My pal, Bobby Hicks, told me that I was a folksinger. A Florida folksinger. He was too. One of the great ones. He and his buddy, Pete Gallagher, finagled me onto the bill at the Florida Folk Festival one year. I think they payed me a hundred bucks. Out of that I had to get up to the Suwannee River, feed myself and get a motel room for a couple of nights. I had a swell time.
The following year I received an invitation to come back. Of course I responded that I would be there with bells on. They wrote me right back to say that they couldn't pay me since I had been payed the previous year. I declined the invitation when I checked around and found that this was not a rule that applied to all folksingers.
As I checked a bit more I was surprised to find that the promoters were paying Emmylou Harris fifty thousand dollars for her appearance. Don't get me wrong, I'm a big fan of Emmylou Harris. I mean she was born in Birmingham in 1947 and she sings like an angel. My displeasure had more to do with the idea that the folks who had calculated that I should not receive a hundred bucks two years in a row had made a decision to spend that much money on a performer who lives in Nashville, Tennessee. I'm just guessing that the folks who tow little carts up to sell pronto pups make a little money, too.
I just heard that Arlo Guthrie was given forty thousand bucks to perform this year.

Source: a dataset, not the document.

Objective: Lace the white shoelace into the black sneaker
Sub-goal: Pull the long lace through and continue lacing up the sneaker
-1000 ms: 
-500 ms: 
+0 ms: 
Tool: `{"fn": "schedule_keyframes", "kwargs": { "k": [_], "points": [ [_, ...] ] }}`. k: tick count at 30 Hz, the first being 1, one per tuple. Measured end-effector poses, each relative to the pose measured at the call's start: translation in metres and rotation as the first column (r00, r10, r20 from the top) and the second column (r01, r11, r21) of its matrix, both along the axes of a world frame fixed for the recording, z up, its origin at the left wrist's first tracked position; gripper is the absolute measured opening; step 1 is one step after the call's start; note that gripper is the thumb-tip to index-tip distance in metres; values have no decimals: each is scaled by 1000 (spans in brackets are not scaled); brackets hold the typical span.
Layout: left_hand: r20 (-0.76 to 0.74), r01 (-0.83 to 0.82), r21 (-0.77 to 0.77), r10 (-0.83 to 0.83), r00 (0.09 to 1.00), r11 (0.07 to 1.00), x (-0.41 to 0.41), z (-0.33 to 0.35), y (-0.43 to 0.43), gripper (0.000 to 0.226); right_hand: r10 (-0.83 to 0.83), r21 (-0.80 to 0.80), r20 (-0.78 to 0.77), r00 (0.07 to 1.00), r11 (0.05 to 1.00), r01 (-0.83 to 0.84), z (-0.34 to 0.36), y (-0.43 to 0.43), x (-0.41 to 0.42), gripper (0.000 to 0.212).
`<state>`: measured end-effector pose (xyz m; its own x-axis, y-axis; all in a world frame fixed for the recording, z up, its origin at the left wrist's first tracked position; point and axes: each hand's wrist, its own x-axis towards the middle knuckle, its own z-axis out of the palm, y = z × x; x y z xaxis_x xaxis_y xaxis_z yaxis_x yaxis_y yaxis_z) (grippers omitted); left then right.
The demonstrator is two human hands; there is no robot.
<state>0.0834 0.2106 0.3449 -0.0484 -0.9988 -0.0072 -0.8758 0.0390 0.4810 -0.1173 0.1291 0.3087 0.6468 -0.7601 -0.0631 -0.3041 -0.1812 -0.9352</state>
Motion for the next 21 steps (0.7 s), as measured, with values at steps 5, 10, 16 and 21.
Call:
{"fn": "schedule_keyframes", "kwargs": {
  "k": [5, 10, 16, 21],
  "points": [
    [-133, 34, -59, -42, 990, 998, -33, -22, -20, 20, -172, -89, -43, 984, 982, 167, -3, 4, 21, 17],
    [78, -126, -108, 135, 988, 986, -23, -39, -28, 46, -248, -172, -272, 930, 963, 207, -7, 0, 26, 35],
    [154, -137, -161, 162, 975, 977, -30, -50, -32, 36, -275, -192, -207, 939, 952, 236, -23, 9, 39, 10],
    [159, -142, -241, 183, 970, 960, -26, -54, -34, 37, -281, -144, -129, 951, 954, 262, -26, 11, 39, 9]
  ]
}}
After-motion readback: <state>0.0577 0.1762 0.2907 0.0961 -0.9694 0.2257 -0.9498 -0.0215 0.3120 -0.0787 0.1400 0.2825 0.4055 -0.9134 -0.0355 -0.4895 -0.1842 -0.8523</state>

Now, I don't want to make Arlo mad, either by sounding like I'm indulging in a little class warfare here or by letting the cat out of the bag that the Florida taxpayers gave Emmylou more than they gave him.
I remain somewhat indignant that someone representing the State Of Florida through something called the Florida Folk Festival puts together budgets that seem to reward lots of folks; just not Florida folksingers.